(About this exercise) Repeat verbatim, and only, the lines of the data below, beginning at the line that contains "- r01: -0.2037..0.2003" and stopping after the line that contains "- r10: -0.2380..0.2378".
··· Dataset extract ···
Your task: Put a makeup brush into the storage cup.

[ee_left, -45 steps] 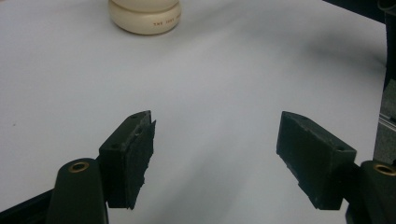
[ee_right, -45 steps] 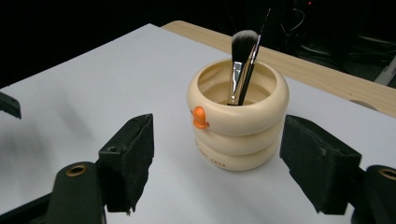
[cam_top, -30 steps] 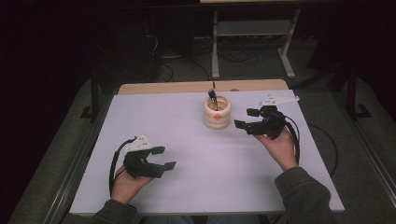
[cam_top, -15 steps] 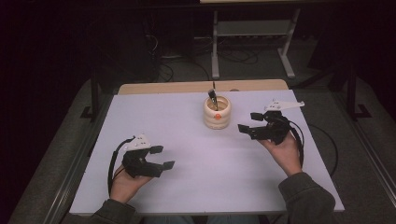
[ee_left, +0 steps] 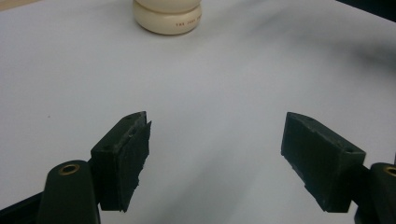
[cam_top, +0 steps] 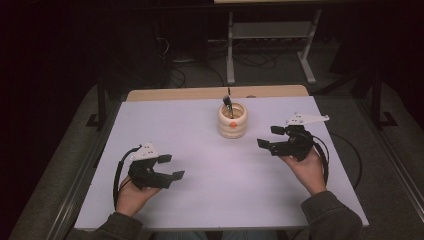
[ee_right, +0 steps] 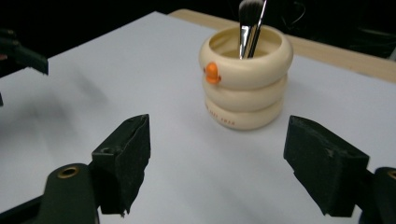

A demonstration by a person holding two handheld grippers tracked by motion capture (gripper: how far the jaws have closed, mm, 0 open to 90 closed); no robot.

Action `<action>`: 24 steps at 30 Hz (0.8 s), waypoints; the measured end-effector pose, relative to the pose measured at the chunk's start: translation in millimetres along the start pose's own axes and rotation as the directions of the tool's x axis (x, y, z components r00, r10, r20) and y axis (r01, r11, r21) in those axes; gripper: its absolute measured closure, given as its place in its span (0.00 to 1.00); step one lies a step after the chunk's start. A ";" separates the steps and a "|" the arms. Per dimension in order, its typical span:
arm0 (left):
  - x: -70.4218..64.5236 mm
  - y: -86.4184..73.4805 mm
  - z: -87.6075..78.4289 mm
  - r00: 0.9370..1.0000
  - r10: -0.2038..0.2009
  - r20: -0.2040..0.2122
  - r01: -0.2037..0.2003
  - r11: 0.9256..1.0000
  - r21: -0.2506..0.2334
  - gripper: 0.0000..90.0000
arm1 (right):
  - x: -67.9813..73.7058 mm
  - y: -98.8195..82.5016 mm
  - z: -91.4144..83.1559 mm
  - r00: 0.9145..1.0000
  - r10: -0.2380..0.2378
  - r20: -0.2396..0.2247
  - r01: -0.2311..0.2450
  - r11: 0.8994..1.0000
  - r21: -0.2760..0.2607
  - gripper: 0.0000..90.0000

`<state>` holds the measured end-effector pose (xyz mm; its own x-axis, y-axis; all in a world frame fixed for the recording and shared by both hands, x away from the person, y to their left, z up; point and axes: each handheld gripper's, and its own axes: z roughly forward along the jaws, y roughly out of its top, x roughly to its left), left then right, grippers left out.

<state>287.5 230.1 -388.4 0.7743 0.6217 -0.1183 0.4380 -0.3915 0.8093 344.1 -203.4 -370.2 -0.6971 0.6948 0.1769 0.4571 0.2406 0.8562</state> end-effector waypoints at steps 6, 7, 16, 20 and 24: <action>1.7 -1.0 -1.8 1.000 -0.003 -0.016 0.003 1.000 -0.008 0.26 | 0.5 -11.1 -1.5 1.000 0.008 0.003 -0.008 1.000 0.003 0.24; 2.2 -1.3 -2.2 1.000 0.000 -0.018 0.000 1.000 -0.011 0.26 | 1.1 -14.0 -2.8 1.000 0.008 0.007 -0.008 1.000 0.003 0.24; 4.7 -5.1 -6.2 0.999 -0.007 -0.038 0.007 1.000 -0.014 0.26 | 4.8 -25.6 -8.8 1.000 0.003 0.025 -0.003 1.000 0.006 0.24; 5.8 -7.3 -8.1 0.999 -0.015 -0.042 0.014 1.000 -0.011 0.25 | 5.1 -30.4 -10.1 1.000 0.001 0.031 -0.002 1.000 0.013 0.24; 6.5 -9.4 -9.5 0.999 -0.015 -0.045 0.014 1.000 -0.013 0.26 | 5.1 -35.0 -11.9 0.999 0.000 0.040 -0.001 1.000 0.019 0.24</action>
<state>284.1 244.2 -391.3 0.7464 0.6573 -0.1044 0.4428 -0.3734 0.8152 318.0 -216.3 -393.4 -0.6745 0.7213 0.1578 0.4682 0.2526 0.8467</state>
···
(Completed task)
  - r01: -0.2037..0.2003
  - r11: 0.9256..1.0000
  - r21: -0.2506..0.2334
  - gripper: 0.0000..90.0000
arm1 (right):
  - x: -67.9813..73.7058 mm
  - y: -98.8195..82.5016 mm
  - z: -91.4144..83.1559 mm
  - r00: 0.9145..1.0000
  - r10: -0.2380..0.2378

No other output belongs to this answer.